Add tests for OpenID STS creds and add to CI (#13638)

.github/workflows/iam-integrations.yaml

@@ -1,4 +1,4 @@
-name: IAM integration with external systems
+name: IAM integration
 
 on:
   pull_request:
@@ -12,75 +12,8 @@ concurrency:
   cancel-in-progress: true
 
 jobs:
-  ldap-test:
-    name: LDAP Tests with Go ${{ matrix.go-version }}
-    runs-on: ubuntu-latest
-
-    services:
-      openldap:
-        image: quay.io/minio/openldap
-        ports:
-          - "389:389"
-          - "636:636"
-        env:
-          LDAP_ORGANIZATION: "MinIO Inc"

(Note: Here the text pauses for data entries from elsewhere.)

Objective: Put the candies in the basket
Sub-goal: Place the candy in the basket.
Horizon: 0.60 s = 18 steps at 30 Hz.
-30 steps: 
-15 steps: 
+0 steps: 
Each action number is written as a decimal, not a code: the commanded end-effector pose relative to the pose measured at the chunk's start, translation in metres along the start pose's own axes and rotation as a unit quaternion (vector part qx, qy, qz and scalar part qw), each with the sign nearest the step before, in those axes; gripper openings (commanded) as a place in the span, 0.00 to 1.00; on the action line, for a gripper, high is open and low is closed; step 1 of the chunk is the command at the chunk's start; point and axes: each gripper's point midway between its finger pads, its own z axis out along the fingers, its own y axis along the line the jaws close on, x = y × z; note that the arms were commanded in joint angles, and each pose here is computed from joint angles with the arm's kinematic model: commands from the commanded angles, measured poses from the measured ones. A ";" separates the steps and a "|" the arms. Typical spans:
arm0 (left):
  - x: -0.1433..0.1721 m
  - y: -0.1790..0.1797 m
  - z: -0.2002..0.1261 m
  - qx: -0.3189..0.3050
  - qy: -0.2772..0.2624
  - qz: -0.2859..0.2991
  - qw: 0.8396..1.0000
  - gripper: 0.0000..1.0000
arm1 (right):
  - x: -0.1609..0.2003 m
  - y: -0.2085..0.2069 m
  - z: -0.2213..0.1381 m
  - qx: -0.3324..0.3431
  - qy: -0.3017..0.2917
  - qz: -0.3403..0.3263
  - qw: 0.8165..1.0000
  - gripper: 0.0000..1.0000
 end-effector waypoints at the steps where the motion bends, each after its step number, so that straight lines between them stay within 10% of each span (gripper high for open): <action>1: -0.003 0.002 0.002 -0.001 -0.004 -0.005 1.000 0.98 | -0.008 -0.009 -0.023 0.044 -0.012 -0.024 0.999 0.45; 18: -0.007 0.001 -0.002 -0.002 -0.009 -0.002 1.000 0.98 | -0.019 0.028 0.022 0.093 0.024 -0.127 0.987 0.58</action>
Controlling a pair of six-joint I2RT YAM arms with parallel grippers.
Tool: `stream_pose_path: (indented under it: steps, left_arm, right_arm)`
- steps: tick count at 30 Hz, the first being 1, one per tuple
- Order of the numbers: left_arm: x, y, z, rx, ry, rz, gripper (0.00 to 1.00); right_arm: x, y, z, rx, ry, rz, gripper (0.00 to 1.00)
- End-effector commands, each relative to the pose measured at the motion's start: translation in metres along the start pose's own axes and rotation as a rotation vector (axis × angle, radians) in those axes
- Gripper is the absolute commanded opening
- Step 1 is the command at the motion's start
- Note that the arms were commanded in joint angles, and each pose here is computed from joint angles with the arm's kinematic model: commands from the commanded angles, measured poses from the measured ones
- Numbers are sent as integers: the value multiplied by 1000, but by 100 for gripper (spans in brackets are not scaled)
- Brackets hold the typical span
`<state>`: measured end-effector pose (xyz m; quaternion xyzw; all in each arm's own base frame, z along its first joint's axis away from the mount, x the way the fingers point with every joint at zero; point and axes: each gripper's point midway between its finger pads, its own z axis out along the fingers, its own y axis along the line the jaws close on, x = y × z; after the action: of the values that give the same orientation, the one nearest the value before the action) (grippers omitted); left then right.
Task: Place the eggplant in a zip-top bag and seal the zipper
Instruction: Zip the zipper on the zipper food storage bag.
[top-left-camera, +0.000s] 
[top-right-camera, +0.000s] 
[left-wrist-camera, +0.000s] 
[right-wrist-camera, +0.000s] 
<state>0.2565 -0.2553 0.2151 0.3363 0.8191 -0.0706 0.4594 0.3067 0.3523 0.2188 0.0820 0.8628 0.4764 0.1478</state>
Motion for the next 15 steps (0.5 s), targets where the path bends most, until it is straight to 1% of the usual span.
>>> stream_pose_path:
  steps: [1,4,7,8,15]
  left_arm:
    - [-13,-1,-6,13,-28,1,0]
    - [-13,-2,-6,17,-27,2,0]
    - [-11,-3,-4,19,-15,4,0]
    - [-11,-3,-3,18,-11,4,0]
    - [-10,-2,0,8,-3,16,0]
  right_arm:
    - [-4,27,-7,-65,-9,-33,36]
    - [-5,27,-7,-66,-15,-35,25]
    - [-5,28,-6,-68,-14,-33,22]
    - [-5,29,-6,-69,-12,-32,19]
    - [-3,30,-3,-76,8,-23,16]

-          LDAP_DOMAIN: "min.io"
-          LDAP_ADMIN_PASSWORD: "admin"
-
-    strategy:
-      matrix:
-        go-version: [1.16.x, 1.17.x]
-
-    steps:
-      - uses: actions/checkout@v2
-      - uses: actions/setup-go@v2
-        with:
-          go-version: ${{ matrix.go-version }}
-      - name: Test LDAP
-        env:
-          LDAP_TEST_SERVER: "localhost:389"
-        run: |
-          sudo sysctl net.ipv6.conf.all.disable_ipv6=0
-          sudo sysctl net.ipv6.conf.default.disable_ipv6=0
-          make test-iam
-
-  etcd-test:
-    name: Etcd Backend Tests with Go ${{ matrix.go-version }}
-    runs-on: ubuntu-latest
-
-    services:
-      etcd:
-        image: "quay.io/coreos/etcd:v3.5.1"
-        env:
-          ETCD_LISTEN_CLIENT_URLS: "http://0.0.0.0:2379"
-          ETCD_ADVERTISE_CLIENT_URLS: "http://0.0.0.0:2379"
-        ports:
-          - "2379:2379"
-        options: >-
-          --health-cmd "etcdctl endpoint health"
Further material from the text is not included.